### Work task
Check each line of the material below for "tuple", then copy the ones that contain it.
--- Given data Enclosed Below ---
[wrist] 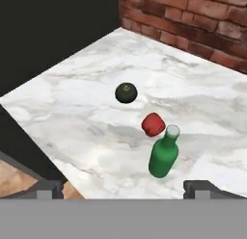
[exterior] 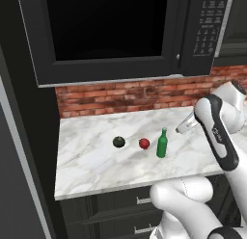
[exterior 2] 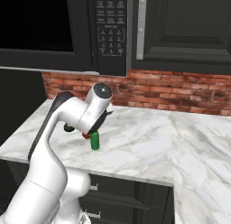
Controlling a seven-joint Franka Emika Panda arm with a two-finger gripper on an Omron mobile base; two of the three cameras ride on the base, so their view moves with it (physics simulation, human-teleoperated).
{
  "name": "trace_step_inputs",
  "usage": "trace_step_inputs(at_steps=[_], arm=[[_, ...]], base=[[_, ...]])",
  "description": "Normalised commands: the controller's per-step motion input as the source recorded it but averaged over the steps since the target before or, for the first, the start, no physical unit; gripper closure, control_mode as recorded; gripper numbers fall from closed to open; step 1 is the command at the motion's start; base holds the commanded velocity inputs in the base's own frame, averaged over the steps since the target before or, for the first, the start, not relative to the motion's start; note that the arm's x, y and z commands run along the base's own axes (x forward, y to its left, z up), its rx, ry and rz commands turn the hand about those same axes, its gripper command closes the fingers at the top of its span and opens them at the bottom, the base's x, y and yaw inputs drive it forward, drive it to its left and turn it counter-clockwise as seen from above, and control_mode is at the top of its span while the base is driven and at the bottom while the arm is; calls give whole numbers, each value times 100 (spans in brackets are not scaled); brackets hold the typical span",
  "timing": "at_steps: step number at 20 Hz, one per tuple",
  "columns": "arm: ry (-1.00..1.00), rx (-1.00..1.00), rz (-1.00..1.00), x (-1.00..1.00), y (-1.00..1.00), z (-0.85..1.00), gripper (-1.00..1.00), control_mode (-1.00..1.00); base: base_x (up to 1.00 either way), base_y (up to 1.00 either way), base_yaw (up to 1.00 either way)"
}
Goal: Place the beer on the top shelf of the fridge to keep it out of children's reach, and place the bell pepper and squash on lower shelves for easy access.
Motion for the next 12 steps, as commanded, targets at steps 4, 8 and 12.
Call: trace_step_inputs(at_steps=[4, 8, 12], arm=[[-27, 25, 28, 0, -27, -34, -100, -100], [-24, 27, 23, 0, -18, -43, -100, -100], [-16, 24, 17, 11, -3, -36, -100, -100]], base=[[0, 0, 0], [0, 0, 0], [0, 0, 0]])
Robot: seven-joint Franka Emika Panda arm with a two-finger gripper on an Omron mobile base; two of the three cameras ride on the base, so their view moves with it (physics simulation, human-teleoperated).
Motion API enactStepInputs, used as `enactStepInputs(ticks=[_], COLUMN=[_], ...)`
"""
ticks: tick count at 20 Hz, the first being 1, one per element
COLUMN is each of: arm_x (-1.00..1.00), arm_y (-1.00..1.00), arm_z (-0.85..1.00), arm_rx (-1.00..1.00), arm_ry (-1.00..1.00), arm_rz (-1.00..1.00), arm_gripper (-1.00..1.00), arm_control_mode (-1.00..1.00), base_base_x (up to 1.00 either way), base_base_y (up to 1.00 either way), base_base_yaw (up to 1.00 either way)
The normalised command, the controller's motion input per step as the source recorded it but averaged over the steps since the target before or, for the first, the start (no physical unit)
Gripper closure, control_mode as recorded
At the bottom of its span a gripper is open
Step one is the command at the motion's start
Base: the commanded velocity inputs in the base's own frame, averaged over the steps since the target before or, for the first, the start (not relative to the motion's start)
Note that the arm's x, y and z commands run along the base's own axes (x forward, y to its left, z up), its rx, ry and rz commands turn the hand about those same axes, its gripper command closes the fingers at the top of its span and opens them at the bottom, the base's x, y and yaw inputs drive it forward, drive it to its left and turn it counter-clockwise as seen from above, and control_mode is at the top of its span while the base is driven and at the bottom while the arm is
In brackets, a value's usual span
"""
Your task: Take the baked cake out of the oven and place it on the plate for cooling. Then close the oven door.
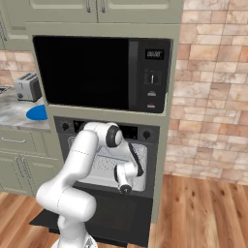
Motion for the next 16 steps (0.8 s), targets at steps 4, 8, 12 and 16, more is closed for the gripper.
enactStepInputs(ticks=[4,8,12,16], arm_x=[0.13,0.02,0.0,0.0], arm_y=[0.08,0.04,0.06,0.05], arm_z=[-0.2,-0.24,-0.28,-0.26], arm_rx=[-0.01,0.0,0.0,0.0], arm_ry=[0.0,0.0,0.0,0.0], arm_rz=[0.0,0.02,0.02,0.02], arm_gripper=[-1.0,-1.0,-1.0,-1.0], arm_control_mode=[-1.0,-1.0,-1.0,-1.0], base_base_x=[0.0,0.0,0.0,0.0], base_base_y=[0.0,0.0,0.0,0.0], base_base_yaw=[0.0,0.0,0.0,0.0])
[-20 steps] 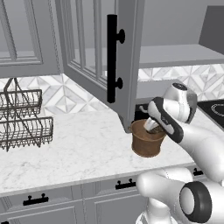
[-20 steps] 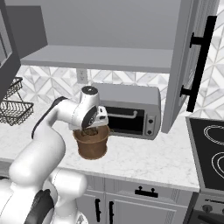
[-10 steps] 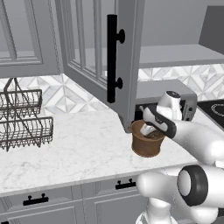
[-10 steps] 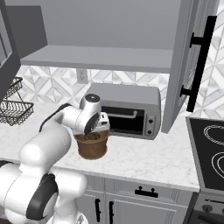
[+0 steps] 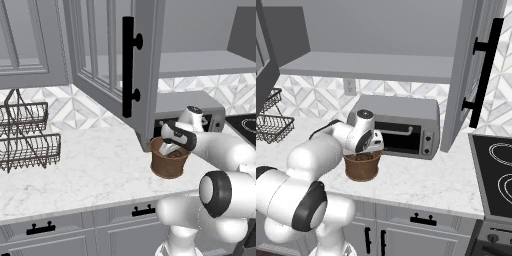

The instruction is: Open the cabinet, pick up the bread from the cabinet and place it in the basket. Then move the basket to the dining counter.

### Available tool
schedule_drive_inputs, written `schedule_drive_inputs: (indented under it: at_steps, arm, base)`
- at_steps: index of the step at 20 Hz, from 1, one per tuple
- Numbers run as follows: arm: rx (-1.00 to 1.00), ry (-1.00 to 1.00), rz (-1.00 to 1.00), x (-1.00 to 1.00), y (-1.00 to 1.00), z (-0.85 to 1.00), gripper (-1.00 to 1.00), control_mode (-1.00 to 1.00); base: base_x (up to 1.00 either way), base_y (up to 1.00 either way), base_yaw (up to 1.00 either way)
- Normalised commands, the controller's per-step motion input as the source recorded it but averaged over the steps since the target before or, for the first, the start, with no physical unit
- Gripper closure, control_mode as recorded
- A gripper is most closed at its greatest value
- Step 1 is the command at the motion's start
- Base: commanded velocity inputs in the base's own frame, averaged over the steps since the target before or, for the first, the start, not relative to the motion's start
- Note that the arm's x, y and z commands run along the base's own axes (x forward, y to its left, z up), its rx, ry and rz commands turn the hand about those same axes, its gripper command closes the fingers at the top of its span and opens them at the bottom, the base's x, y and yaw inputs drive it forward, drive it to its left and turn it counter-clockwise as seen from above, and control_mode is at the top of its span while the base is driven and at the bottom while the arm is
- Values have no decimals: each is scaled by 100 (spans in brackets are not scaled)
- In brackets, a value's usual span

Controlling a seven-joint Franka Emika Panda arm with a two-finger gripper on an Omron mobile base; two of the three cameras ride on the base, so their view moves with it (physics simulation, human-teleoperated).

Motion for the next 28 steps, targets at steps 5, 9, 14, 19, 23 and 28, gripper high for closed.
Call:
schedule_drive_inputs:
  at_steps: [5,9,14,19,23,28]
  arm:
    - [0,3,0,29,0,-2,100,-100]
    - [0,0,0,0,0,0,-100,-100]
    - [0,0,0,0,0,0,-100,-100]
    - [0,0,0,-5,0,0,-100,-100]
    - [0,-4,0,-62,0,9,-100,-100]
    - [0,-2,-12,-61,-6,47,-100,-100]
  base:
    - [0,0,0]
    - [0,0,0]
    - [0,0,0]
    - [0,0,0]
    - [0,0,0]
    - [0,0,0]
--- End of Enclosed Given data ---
### Solution to the exercise
  "timing": "at_steps: step number at 20 Hz, one per tuple",
- at_steps: index of the step at 20 Hz, from 1, one per tuple

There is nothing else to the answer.